**Problem to work on:**
Retype the line containing "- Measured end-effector" and each later line through the end of the listing, exactly as written, with no other lines.

○ ○ ○ ○ ○ ○ ○

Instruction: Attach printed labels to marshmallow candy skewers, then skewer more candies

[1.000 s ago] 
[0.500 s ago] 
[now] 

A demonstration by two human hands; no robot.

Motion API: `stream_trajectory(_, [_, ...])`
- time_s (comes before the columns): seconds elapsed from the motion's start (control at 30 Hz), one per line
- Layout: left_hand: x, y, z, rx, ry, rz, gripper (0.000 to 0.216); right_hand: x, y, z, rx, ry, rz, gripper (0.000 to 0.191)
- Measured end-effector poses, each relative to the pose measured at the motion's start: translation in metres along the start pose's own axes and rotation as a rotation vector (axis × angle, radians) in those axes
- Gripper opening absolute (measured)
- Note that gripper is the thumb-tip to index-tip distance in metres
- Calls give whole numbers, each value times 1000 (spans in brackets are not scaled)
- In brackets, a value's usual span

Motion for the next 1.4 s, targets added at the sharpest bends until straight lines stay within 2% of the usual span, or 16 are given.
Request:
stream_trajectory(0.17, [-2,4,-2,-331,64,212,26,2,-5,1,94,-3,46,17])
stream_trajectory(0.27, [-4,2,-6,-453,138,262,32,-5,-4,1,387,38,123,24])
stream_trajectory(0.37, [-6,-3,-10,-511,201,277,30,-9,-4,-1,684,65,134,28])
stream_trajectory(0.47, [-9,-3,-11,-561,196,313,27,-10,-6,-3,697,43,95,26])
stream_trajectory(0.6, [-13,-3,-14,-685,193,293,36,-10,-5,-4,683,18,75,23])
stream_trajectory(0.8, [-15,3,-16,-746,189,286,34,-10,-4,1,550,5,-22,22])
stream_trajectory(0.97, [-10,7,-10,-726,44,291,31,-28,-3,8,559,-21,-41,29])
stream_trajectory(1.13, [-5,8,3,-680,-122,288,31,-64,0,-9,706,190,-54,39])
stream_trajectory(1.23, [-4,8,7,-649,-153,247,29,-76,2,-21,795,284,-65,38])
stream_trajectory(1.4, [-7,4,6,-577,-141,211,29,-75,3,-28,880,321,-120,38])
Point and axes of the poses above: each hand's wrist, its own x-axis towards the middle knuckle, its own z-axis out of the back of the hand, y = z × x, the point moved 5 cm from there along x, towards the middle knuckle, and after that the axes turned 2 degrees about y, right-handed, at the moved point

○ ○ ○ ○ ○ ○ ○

**Written response:**
- Measured end-effector poses, each relative to the pose measured at the motion's start: translation in metres along the start pose's own axes and rotation as a rotation vector (axis × angle, radians) in those axes
- Gripper opening absolute (measured)
- Note that gripper is the thumb-tip to index-tip distance in metres
- Calls give whole numbers, each value times 1000 (spans in brackets are not scaled)
- In brackets, a value's usual span

Motion for the next 1.4 s, targets added at the sharpest bends until straight lines stay within 2% of the usual span, or 16 are given.
Request:
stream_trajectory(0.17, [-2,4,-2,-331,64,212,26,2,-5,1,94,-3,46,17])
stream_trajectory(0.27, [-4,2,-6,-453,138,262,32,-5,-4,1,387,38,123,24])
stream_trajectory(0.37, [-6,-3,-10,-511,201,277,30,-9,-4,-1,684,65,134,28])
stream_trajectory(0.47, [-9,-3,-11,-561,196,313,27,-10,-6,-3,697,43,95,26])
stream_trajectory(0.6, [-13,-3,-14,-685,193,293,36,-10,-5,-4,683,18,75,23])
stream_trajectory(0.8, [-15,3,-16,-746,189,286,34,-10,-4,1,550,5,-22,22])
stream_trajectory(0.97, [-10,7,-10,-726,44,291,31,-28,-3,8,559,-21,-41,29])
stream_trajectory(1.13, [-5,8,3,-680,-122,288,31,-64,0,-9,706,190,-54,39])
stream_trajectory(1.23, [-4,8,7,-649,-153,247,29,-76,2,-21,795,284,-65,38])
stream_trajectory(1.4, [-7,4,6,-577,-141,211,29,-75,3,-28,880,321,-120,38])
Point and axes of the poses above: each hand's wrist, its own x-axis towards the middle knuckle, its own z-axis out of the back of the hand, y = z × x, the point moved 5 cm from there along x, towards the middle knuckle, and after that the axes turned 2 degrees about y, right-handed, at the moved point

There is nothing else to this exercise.